The Clumsy Tiler S
Use a pattern to count in a geometrical situation.
Devise and use problem solving strategies to explore situations mathematically (make a drawing, use equipment).
This problem is one of three parallel problems. Each one takes up the basic theme of Fred and his difficulty with tiles. But this one has a statistics flavour while the other two have geometric and numerical aspects (see The Clumsy Tiler G and The Clumsy Tiler N, respectively). All of the problems are at Level 4.
One of the points of these lessons is to show that by changing a problem by just a little, it ends up in another strand of the curriculum.
The current lesson deals with the different ways that the tiles could be laid. The student have to keep track of them as they are laid. They especially have to be careful to keep track of where the broken tile was about to be put. In the process they should be able to find a pattern.
Like The Clumsy Tiler N, the numbers that we are dealing with here form a geometric sequence. Such a sequence requires a fixed number to multiply each term in order to get the next one. The sequence 2, 6, 18, 54, … is a geometric sequence where the fixed number that does the multiplying is 3. Fred’s problem is about finding how many ways that the 1 square metre part of Sue’s floor can be tiled.
But the geometric arrangements here are important too as they give some insight into the way that shapes fit together. The geometrical side of the problem leads on to tessellations of the plane and to visualising objects in 2- and 3-dimensions. Hence it helps to lay the foundations of a feeling for geometry that bear fruits later in Cartesian geometry and in trigonometry.
Fred was a man who laid tiles. He had this beautiful big 1 metre by 1 metre square tile for part of Sue’s new kitchen floor in front of her fridge. But he broke it as he was putting it down.
Fred couldn’t replace the tile but he did find four square tiles to fill the space of the big one. He laid three of these tiles perfectly but as he was putting the last one in place he broke it.
Fred couldn’t replace these new smaller tiles, so, in the hole where the broken one should have gone, he laid four even smaller tiles. He laid three of these tiles perfectly but as he was putting the last one in place he broke it.
This happened another two times. How many possible ways could Fred have laid the tiles on Sue’s kitchen floor?
How many possible ways could Fred have laid the floor if he had broken 100 tiles?
- Ask the students if they have been in any rooms that have tiles on the floor. (It’s likely that they will have been in toilets where there were square tiles.)
How do they lay tiles like that?
- Tell them about Fred.
What did his first tile look like?
What did the second one look like?
How were his first three tiles laid? In how many ways could this be done?
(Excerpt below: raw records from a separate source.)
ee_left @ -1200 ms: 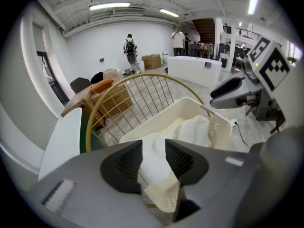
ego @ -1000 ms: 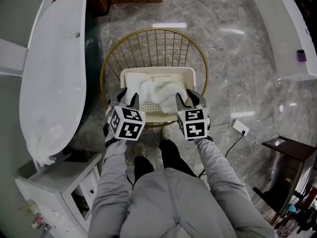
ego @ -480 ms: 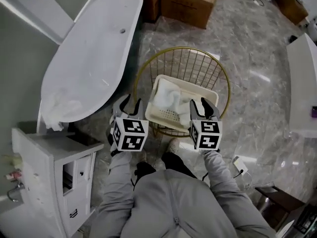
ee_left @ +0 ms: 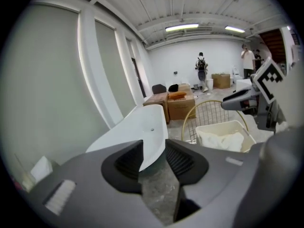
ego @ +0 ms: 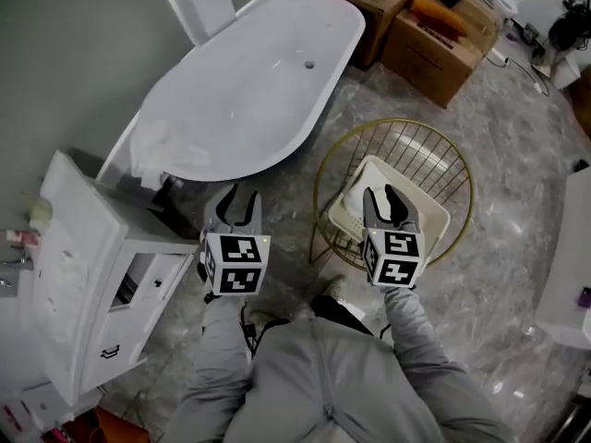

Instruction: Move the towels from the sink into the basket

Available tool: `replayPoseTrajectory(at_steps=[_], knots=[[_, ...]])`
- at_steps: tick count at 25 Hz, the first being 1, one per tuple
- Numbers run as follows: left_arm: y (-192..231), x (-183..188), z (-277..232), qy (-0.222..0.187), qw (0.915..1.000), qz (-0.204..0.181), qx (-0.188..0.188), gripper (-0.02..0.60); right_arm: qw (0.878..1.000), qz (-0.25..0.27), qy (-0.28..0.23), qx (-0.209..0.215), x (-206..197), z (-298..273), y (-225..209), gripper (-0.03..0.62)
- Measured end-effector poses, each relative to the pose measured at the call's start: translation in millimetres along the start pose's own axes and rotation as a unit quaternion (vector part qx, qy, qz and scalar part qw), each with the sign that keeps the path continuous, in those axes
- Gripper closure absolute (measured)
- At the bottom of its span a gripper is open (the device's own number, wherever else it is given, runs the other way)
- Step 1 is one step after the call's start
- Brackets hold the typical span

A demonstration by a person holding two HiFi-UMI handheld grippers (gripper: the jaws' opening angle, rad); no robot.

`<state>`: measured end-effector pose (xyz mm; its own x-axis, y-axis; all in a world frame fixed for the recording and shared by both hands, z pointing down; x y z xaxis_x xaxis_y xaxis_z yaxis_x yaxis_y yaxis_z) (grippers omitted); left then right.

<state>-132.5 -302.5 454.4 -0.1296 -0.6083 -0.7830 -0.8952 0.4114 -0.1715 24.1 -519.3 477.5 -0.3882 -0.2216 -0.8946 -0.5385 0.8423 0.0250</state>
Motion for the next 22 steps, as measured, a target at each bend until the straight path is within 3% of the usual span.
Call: replayPoseTrajectory(at_steps=[5,12,22], knots=[[63.4,-35.9,67.1,-0.023,0.9976,0.028,0.059,0.4,0.998,0.022,-0.034,0.044,25.0,13.3,83.2,0.457],[154.1,-106.8,174.0,-0.036,0.9881,0.063,0.136,0.4,0.991,0.048,-0.065,0.104,40.3,45.5,219.4,0.457],[242.9,-219.8,329.1,-0.027,0.9568,0.122,0.262,0.4,0.962,0.094,-0.108,0.233,53.3,92.5,417.9,0.457]])
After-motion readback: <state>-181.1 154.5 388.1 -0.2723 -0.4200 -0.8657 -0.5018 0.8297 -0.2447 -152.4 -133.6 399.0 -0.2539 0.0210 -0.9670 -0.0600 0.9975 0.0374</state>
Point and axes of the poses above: the fingertips, and each gripper's own axes: z backward along the fingers, y to its left, x out of its top, the point moved 4 cm from there along z, backward along the fingers, and after that the axes turned 8 degrees about -x, right-handed, at the moved point
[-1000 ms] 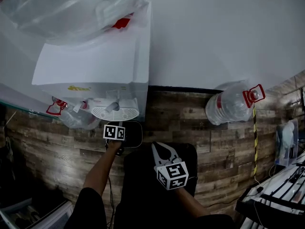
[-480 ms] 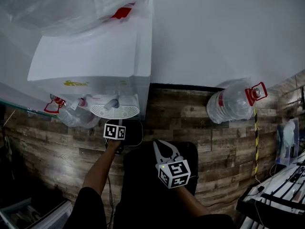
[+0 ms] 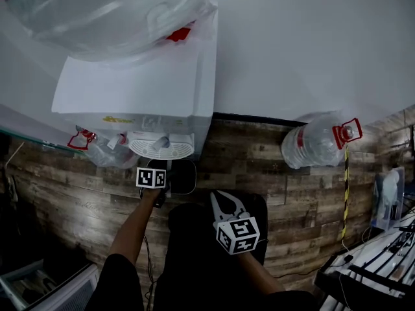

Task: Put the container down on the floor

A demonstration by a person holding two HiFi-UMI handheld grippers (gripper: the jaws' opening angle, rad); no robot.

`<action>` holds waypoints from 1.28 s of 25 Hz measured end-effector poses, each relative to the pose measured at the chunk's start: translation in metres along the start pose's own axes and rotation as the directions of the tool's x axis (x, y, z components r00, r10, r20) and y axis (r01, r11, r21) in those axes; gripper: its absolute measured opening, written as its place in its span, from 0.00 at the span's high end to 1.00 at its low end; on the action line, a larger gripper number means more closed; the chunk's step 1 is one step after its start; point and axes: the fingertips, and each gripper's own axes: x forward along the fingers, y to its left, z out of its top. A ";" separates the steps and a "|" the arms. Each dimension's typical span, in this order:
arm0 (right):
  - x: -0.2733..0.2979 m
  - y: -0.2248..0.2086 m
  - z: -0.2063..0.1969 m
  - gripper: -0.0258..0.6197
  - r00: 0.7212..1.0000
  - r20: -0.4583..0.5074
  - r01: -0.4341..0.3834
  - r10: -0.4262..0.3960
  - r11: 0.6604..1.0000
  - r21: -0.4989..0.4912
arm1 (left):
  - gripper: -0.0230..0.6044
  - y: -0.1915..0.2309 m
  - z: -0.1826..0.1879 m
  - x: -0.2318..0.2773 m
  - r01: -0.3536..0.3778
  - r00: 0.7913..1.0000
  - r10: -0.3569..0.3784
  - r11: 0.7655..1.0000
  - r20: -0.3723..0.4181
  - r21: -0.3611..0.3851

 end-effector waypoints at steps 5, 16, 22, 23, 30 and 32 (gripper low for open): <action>-0.018 0.014 0.028 0.95 1.000 -0.015 0.001 -0.002 1.000 -0.008 | 0.60 -0.014 0.003 -0.040 -0.016 1.000 0.017 0.999 0.016 -0.034; -0.068 0.055 0.079 0.95 0.996 -0.087 -0.019 0.020 1.000 0.011 | 0.94 -0.066 0.019 -0.135 -0.067 0.996 0.066 0.998 0.058 0.015; -0.103 0.074 0.108 0.95 0.992 -0.123 -0.007 0.008 1.000 0.010 | 0.94 -0.108 0.035 -0.196 -0.069 0.991 0.065 0.997 0.117 0.028; -0.110 0.079 0.113 0.95 0.992 -0.127 -0.008 0.009 1.000 0.011 | 0.94 -0.115 0.036 -0.205 -0.064 0.991 0.060 0.998 0.119 0.027; -0.146 0.111 0.151 0.95 0.991 -0.131 -0.009 0.012 1.000 0.024 | 0.94 -0.154 0.051 -0.272 -0.073 0.984 0.066 0.997 0.165 0.035; -0.158 0.119 0.162 0.95 0.992 -0.124 -0.004 0.007 1.000 0.025 | 0.94 -0.170 0.057 -0.296 -0.086 0.976 0.075 0.995 0.205 0.047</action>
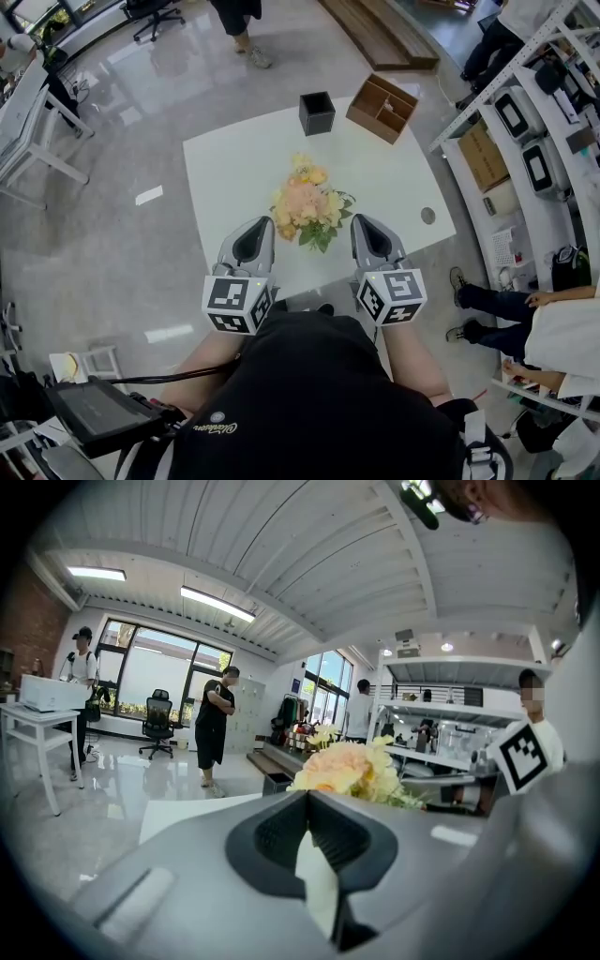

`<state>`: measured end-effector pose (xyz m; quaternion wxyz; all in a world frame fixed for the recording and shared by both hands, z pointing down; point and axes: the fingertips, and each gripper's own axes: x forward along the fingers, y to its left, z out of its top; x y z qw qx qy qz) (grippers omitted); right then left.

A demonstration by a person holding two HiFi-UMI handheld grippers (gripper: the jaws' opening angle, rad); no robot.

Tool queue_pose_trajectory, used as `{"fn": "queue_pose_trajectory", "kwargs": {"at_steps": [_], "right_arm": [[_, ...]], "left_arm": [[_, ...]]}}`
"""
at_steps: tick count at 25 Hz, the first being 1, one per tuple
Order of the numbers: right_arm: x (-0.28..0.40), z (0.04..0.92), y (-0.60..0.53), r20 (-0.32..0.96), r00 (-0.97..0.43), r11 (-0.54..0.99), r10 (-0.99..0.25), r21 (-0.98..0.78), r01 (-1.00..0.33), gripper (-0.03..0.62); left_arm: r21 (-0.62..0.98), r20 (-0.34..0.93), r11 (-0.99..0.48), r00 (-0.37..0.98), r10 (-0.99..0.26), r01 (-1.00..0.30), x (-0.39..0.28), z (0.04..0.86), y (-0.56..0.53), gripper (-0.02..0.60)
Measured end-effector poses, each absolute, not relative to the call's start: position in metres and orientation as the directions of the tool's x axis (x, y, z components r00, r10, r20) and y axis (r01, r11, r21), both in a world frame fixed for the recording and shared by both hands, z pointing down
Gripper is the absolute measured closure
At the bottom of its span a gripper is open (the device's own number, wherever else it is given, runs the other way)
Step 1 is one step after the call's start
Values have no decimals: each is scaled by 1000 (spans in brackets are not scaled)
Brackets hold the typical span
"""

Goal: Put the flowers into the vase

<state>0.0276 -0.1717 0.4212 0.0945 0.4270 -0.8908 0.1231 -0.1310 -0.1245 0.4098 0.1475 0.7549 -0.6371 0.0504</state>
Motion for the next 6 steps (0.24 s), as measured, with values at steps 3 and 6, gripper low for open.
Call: {"fn": "queue_pose_trajectory", "kwargs": {"at_steps": [3, 6], "right_arm": [[29, 421, -171, 273, -619, 607, -736, -138, -783, 595], [31, 420, -169, 275, -620, 608, -735, -138, -782, 595]], "left_arm": [[159, 263, -146, 185, -947, -976, -129, 410, -124, 575], [159, 263, -146, 185, -947, -976, -126, 408, -123, 575]]}}
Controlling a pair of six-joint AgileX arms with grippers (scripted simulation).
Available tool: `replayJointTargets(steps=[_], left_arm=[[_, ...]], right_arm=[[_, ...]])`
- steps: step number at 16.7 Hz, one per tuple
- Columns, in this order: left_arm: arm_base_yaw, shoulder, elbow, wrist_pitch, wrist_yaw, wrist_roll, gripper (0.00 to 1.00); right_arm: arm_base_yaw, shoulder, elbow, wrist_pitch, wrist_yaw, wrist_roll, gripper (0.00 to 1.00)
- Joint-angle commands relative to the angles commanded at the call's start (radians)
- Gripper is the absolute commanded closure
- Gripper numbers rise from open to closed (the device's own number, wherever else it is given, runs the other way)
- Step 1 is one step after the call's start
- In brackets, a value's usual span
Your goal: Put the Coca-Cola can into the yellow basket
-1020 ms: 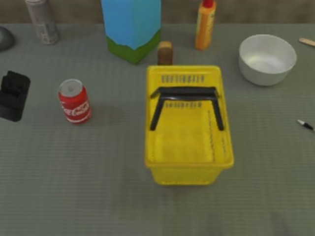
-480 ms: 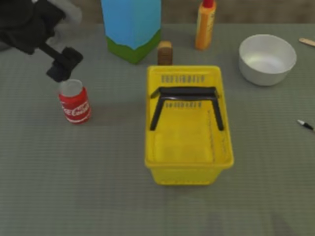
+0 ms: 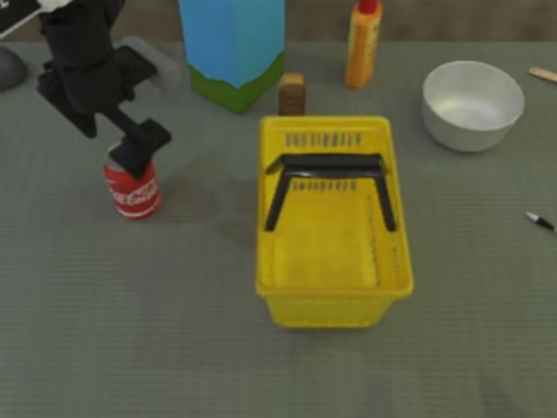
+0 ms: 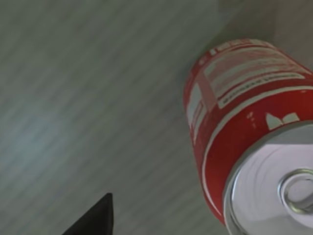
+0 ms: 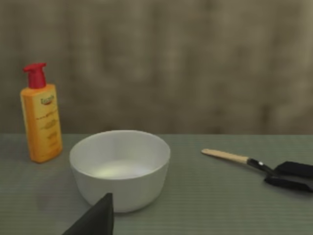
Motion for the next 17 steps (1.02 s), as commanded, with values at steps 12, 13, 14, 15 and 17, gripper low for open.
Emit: replayJointTargets(steps=[12, 13, 14, 15, 17], left_arm=[[0.001, 0.032, -0.140, 0.172, 0.000, 0.001, 0.00], [0.001, 0.033, -0.143, 0.176, 0.000, 0.001, 0.00], [0.001, 0.033, -0.143, 0.176, 0.000, 0.001, 0.00], [0.001, 0.033, -0.143, 0.176, 0.000, 0.001, 0.00], [0.001, 0.033, -0.143, 0.176, 0.000, 0.001, 0.08]], right_arm=[[0.000, 0.000, 0.000, 0.000, 0.000, 0.000, 0.00], [0.000, 0.000, 0.000, 0.000, 0.000, 0.000, 0.00], [0.000, 0.000, 0.000, 0.000, 0.000, 0.000, 0.00], [0.000, 0.000, 0.000, 0.000, 0.000, 0.000, 0.00], [0.000, 0.000, 0.000, 0.000, 0.000, 0.000, 0.00]])
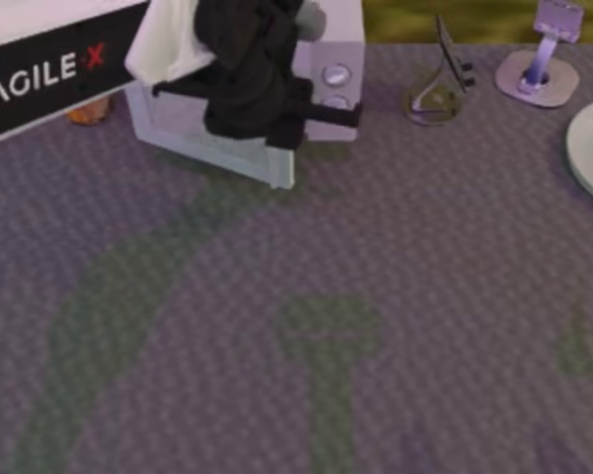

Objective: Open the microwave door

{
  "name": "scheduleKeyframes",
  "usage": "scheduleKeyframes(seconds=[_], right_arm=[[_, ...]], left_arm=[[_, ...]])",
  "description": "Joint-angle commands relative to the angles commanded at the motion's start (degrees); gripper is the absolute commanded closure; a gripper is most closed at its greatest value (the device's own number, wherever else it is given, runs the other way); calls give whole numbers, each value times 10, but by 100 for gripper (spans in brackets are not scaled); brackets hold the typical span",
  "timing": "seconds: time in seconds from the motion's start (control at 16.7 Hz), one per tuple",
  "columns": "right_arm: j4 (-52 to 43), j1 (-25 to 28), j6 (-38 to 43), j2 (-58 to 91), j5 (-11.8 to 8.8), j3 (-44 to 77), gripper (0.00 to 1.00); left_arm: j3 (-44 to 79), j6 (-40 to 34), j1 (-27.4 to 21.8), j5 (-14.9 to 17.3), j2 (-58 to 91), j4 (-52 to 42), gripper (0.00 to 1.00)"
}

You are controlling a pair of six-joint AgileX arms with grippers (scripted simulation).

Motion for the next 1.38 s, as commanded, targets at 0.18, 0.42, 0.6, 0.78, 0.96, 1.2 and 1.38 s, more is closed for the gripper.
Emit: scheduleKeyframes(seconds=[0.18, 0.42, 0.6, 0.78, 0.96, 1.2, 1.38], right_arm=[[0, 0, 0, 0, 0, 0, 0], [0, 0, 0, 0, 0, 0, 0], [0, 0, 0, 0, 0, 0, 0], [0, 0, 0, 0, 0, 0, 0], [0, 0, 0, 0, 0, 0, 0], [0, 0, 0, 0, 0, 0, 0], [0, 0, 0, 0, 0, 0, 0]], left_arm=[[-35, 35, 10, 17, -25, 13, 100], [-59, 62, 17, 30, -43, 23, 100], [-59, 62, 17, 30, -43, 23, 100], [-59, 62, 17, 30, -43, 23, 100], [-59, 62, 17, 30, -43, 23, 100], [-59, 62, 17, 30, -43, 23, 100], [-59, 62, 17, 30, -43, 23, 100]])
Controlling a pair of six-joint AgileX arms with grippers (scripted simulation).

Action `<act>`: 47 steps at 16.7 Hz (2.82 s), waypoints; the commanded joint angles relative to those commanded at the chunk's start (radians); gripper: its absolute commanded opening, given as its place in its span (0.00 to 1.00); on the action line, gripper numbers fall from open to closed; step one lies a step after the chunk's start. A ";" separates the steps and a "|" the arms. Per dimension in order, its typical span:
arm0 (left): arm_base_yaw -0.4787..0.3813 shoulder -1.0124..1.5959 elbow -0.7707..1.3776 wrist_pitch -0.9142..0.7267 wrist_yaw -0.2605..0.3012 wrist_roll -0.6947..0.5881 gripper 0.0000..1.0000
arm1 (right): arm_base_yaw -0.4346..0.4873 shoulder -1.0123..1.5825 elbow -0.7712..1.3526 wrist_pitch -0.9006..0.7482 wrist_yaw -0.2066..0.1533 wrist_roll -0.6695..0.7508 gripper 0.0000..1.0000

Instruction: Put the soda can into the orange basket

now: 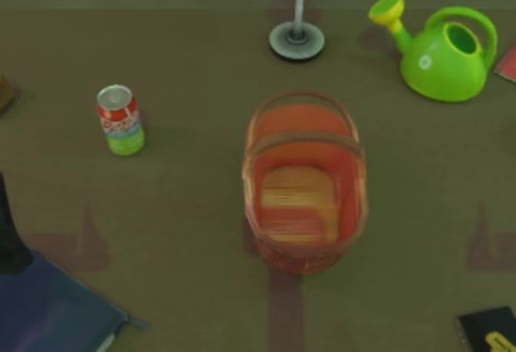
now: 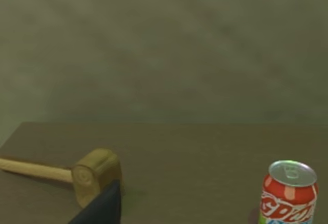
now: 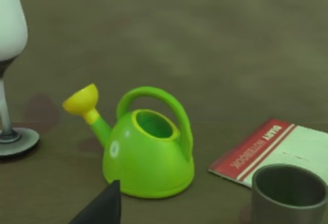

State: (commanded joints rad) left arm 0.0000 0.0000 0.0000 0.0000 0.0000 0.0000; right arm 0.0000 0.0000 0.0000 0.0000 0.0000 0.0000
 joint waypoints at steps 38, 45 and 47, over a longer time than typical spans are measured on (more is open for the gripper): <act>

Help the students to realise that, because there is a fridge next to the tiles, the square area is fixed at one end. This means that there are four ways to tile the floor with the first three tiles.
- Repeat Fred’s story. Get them to work in groups to solve the problem.
- Give them a hand if they need it. Let the groups that finish quickly try the Extension problem.
- Ask one or two of the groups to tell how they solved the problem. Make sure that everyone has a good idea of how to do it.
- Some of the students who worked on the Extension problem might like to report back too. If no one has solved this check that everyone understands what the problem is. You might like to suggest that they ask their parents for help and leave the solution for another day.
- Give the students time to write down a solution in their books.
How many different ways are there of tiling Sue’s square metre, if Fred replaces one tile at each stage by 9. (Of course, he breaks one of these at each stage too.)
When Fred is tiling with the first three tiles he can leave a space in 4 places. Hence at the first stage, there are 4 ways that the floor can be tiled. We show these 4 ways below
Now at the next stage, the three new tiles can go into the blank space in the diagrams above. Again, in each diagram they can be laid in 4 ways. This gives rise to 16 tilings.
At every new stage, each diagram leads to 4 new tilings. So we progressively get 16 x 4 = 64 tilings, then 64 x 4 = 256 tilings, and then 256 x 4 = 1024. Since for the first part of the question there are five stages, we get 1024 tilings at this point.
Now what if there were 100 breakages? Spot the pattern. Each new stage gives rise to a factor of 4 more tilings. So for 100 stages we’ll get 4 x 4 … x 4 tilings (with 100 4s).
The only difference with 9 tiles is that there are 9 possible ways that we could have a tile missing. At the first stage then, there will be 9 possible ways to tile the square. But at the next stage we get 9 different possibilities for each of the 9 tilings. So after 5 stages we have 9 x 9 x 9 x 9 x 9 = 59049.
After 100 stages we’ll have 9 multiplied by itself 100 times. That’s a colossal number. It’s about 26 with 94 zeros after it. Something like
260 000 000 000 000 000 000 000 000 000 000 000 000 000 000 000 000 000 000 000 000 000 000 000 000 000 000 000 000 000 000 000 000 000 000 000 000 000 000 000 000 000 000 000 000 000 000 000 000 000 000 000 000 000 000 000 000 000 000 000 000 000.